Help guide students with dyslexia through the labyrinth of textbooks
Technology was not intuitive or easy to use when I started high school, even when I had standard eight ability. In fourth grade, my teacher was no where to be found, and my very capable mom was left to navigate the school environment as the only teacher and principal to help me learn my math and English skills. After being placed in Special Education, I spent days moving through a labyrinth of multiple computer programs, from calculators to word processors to spreadsheets to 3D programs. As I struggled with basic learning, only my desperate desire to read a book or engage in some other fun, easy form of learning kept me going.
For people with dyslexia, these technological tools also helped to identify a path forward. Look no further than a DyslexiaTV video series, “Educating for Dyslexia: Technological Technology in Education.” With titles like “Learning Facilitates Access Through Textbook Coding,” “Programming the Power of a Textbook,” and “Writing a Word Processing File,” this series represents a great resource for educators and students with dyslexia looking for a new way to access textbooks and other resources in education.

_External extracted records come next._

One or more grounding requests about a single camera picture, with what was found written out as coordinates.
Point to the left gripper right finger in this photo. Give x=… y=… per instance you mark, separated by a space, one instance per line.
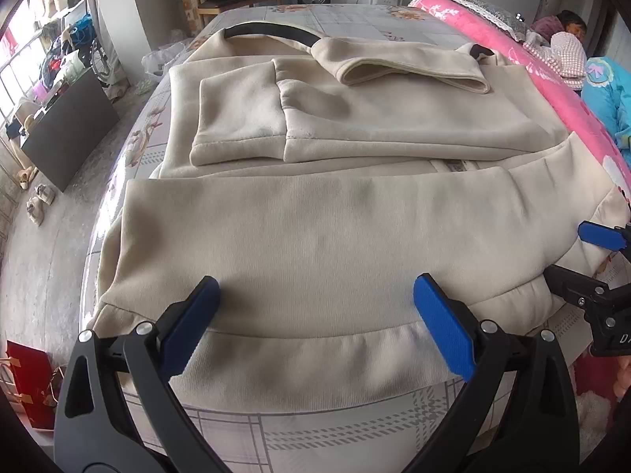
x=538 y=431

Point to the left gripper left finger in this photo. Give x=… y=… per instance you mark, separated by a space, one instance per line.
x=94 y=429

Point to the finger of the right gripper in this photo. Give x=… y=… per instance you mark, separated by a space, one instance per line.
x=610 y=238
x=576 y=289

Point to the blue fleece garment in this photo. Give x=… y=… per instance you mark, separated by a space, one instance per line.
x=606 y=93

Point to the beige hooded sweatshirt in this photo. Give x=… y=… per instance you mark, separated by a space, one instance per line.
x=345 y=206

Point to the person's right hand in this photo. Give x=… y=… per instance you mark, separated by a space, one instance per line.
x=623 y=377

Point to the red gift bag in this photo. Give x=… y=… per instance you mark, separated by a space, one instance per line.
x=32 y=376

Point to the floral bed sheet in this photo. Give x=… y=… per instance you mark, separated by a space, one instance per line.
x=296 y=433

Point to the pink fleece blanket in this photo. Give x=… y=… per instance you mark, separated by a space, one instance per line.
x=568 y=106

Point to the beige slippers on floor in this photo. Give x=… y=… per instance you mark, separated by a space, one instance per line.
x=43 y=195

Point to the person sitting in corner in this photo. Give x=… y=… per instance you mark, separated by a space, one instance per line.
x=564 y=21

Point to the dark grey cabinet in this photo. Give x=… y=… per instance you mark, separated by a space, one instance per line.
x=61 y=140

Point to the white plastic bag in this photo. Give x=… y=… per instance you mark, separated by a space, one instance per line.
x=157 y=62

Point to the cluttered shelf rack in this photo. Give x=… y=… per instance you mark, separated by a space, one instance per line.
x=43 y=41

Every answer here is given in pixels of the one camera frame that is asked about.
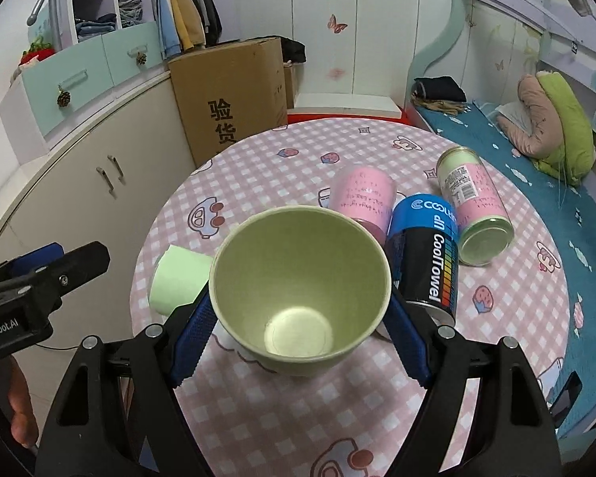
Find pale yellow-green cup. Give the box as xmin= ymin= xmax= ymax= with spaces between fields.
xmin=209 ymin=206 xmax=392 ymax=377

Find light green plastic cup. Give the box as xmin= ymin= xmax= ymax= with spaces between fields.
xmin=148 ymin=246 xmax=212 ymax=316

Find blue black CoolTowel can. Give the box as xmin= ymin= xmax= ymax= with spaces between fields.
xmin=385 ymin=194 xmax=459 ymax=326

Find pink checkered tablecloth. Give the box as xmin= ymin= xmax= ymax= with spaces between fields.
xmin=129 ymin=117 xmax=573 ymax=477

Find pink green labelled can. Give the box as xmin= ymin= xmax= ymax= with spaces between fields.
xmin=436 ymin=145 xmax=515 ymax=267

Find pink cylindrical can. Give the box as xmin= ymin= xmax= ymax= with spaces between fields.
xmin=328 ymin=164 xmax=396 ymax=244

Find mint green drawer unit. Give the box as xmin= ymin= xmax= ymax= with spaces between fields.
xmin=0 ymin=21 xmax=164 ymax=165

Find teal patterned bed mattress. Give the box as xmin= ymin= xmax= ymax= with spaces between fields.
xmin=409 ymin=102 xmax=596 ymax=437

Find red plush toy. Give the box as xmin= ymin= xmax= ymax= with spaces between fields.
xmin=20 ymin=36 xmax=56 ymax=65

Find red storage box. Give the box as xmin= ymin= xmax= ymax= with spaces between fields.
xmin=287 ymin=112 xmax=413 ymax=126

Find large brown cardboard box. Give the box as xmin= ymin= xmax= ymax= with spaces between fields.
xmin=169 ymin=38 xmax=287 ymax=166

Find white board on red box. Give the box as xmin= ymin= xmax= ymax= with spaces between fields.
xmin=288 ymin=93 xmax=402 ymax=118

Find pink pillow on bed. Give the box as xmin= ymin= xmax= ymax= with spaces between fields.
xmin=496 ymin=74 xmax=563 ymax=161

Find folded dark clothes on bed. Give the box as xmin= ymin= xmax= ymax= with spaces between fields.
xmin=411 ymin=76 xmax=467 ymax=115

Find hanging clothes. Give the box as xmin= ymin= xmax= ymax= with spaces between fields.
xmin=151 ymin=0 xmax=223 ymax=59

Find cream cabinet with handles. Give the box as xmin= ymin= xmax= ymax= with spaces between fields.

With quick and easy explanations of the software and features, DyslexiaTV is a great choice for educators and students looking for new ways to learn about dyslexia and dyslexia technology. At a time when students are becoming more and more familiar with video and information communication technologies, these videos present a rich and effective method for in-classroom exploration.
These videos are also useful for parents who need to learn how technology can work as a learning tool for kids and teens with dyslexia. The animations offer a great explanation of how different programs can help dyslexic students make their math and reading progress.